Exercise data:
=-=-=

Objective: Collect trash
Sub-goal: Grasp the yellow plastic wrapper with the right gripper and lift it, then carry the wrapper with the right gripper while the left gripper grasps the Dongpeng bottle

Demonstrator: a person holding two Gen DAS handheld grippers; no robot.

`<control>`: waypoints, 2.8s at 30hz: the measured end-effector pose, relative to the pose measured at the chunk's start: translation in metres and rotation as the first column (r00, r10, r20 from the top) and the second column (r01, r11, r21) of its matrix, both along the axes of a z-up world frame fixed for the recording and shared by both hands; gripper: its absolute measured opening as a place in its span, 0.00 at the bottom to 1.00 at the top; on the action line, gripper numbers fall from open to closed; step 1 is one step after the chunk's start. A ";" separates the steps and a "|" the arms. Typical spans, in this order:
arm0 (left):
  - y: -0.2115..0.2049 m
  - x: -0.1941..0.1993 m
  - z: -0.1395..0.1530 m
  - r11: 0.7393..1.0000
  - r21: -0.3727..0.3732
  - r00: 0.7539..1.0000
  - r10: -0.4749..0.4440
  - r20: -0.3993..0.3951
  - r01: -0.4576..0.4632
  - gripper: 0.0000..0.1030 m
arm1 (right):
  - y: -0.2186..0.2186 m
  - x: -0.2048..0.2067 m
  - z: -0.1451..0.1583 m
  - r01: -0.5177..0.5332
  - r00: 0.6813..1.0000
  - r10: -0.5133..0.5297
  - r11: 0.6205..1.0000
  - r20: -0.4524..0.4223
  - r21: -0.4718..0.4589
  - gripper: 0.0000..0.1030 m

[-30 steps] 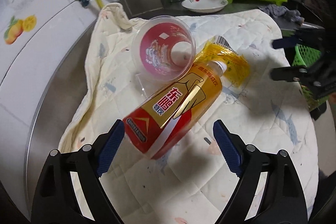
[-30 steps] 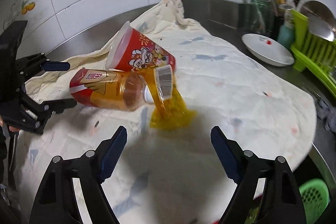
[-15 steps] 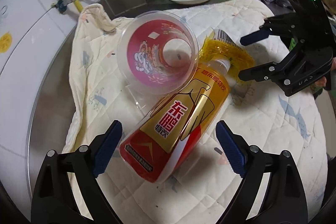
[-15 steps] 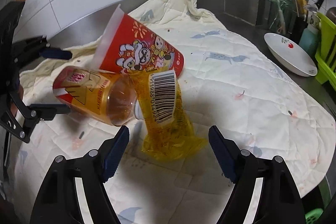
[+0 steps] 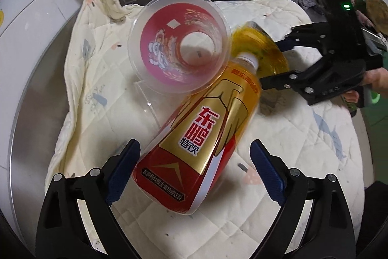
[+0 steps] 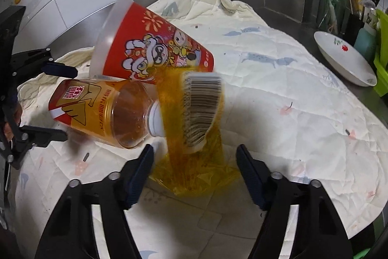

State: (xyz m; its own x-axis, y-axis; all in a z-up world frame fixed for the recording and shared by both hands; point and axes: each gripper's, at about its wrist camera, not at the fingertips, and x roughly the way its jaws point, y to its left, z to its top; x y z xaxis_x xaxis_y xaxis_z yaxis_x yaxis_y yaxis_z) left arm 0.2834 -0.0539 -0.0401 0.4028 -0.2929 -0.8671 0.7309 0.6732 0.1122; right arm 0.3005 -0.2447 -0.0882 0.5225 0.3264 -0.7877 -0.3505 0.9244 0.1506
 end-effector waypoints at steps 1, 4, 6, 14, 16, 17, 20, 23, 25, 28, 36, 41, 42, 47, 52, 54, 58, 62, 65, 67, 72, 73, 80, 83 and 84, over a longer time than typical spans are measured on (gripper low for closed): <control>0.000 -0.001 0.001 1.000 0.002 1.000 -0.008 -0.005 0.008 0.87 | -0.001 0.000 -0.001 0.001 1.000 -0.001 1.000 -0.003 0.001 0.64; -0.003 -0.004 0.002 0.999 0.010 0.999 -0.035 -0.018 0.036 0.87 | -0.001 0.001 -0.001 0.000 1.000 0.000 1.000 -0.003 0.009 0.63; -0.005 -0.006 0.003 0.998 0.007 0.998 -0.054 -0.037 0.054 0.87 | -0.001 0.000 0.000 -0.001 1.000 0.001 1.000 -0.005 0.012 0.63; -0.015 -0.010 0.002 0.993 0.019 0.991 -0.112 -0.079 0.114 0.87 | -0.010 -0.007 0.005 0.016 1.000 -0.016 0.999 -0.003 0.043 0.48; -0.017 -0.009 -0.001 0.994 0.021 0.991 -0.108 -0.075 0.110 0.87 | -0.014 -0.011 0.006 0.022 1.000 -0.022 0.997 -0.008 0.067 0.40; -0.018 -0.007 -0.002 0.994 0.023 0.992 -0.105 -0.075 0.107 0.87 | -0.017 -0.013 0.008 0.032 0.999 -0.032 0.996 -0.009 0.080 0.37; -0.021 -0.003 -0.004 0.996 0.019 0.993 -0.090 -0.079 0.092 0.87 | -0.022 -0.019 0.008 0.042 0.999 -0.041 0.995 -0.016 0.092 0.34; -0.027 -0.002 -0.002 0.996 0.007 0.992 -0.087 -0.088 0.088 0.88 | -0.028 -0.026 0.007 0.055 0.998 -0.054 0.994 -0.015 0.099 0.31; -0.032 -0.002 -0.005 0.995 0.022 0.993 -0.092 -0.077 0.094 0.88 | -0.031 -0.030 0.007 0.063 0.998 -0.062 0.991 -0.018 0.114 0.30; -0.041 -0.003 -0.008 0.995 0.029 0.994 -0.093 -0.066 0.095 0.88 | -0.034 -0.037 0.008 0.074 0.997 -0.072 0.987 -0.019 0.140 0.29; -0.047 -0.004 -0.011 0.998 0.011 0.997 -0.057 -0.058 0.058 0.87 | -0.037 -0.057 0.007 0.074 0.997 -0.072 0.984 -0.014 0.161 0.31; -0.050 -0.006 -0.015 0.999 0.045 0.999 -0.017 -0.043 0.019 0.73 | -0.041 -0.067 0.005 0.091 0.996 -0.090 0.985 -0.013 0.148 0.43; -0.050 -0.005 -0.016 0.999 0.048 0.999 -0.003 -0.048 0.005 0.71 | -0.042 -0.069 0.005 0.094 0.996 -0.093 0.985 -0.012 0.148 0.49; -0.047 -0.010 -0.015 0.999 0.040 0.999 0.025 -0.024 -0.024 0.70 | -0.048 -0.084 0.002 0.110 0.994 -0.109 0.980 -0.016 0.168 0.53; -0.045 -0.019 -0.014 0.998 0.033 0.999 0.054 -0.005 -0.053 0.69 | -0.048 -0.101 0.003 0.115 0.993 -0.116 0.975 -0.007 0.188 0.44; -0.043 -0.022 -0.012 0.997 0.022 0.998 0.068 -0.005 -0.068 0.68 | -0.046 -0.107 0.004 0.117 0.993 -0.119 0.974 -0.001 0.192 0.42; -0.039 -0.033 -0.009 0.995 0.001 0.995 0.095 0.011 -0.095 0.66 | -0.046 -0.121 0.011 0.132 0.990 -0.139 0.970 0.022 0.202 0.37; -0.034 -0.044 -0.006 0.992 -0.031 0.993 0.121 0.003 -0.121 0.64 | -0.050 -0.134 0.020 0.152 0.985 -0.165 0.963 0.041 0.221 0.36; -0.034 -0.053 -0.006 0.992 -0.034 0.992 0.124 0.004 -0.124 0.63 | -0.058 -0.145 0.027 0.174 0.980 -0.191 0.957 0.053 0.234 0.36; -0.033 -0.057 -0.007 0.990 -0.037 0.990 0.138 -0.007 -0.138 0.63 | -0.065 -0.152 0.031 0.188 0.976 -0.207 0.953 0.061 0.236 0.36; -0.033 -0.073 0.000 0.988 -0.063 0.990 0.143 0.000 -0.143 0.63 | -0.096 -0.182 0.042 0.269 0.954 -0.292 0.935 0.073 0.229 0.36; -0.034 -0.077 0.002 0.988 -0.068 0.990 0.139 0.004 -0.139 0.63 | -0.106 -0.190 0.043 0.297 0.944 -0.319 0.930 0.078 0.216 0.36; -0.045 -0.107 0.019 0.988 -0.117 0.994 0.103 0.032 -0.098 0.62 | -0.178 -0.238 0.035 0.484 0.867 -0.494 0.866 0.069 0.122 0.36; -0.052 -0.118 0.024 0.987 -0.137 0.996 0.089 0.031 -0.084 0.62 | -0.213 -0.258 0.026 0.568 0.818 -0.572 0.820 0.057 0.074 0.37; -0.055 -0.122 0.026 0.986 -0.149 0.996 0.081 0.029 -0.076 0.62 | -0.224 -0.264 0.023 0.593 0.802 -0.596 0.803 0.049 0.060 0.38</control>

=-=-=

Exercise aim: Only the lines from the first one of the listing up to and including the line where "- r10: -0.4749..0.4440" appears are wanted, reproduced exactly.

Response to this task:
Objective: Collect trash
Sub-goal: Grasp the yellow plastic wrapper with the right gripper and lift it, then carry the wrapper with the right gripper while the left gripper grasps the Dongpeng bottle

Demonstrator: a person holding two Gen DAS handheld grippers; no robot.

`<control>`: waypoints, 2.8s at 30hz: the measured end-effector pose, relative to the pose measured at the chunk's start: translation in metres and rotation as the first column (r00, r10, r20 from the top) and the second column (r01, r11, r21) of its matrix, both along the axes of a z-up world frame fixed for the recording and shared by both hands; gripper: its absolute measured opening as a place in its span, 0.00 at the bottom to 1.00 at the top; on the action line, gripper numbers fall from open to closed; step 1 is one step after the chunk's start. A ";" separates the steps and a "|" the arms. Typical spans, in this order:
arm0 (left):
  - y: -0.2115..0.2049 m
  - x: -0.1941..0.1993 m
  - z: -0.1395..0.1530 m
  - r11: 0.7393..1.0000
  - r21: -0.3727..0.3732
  - r00: 0.7539..1.0000
  - r10: -0.4749..0.4440

The response is finished.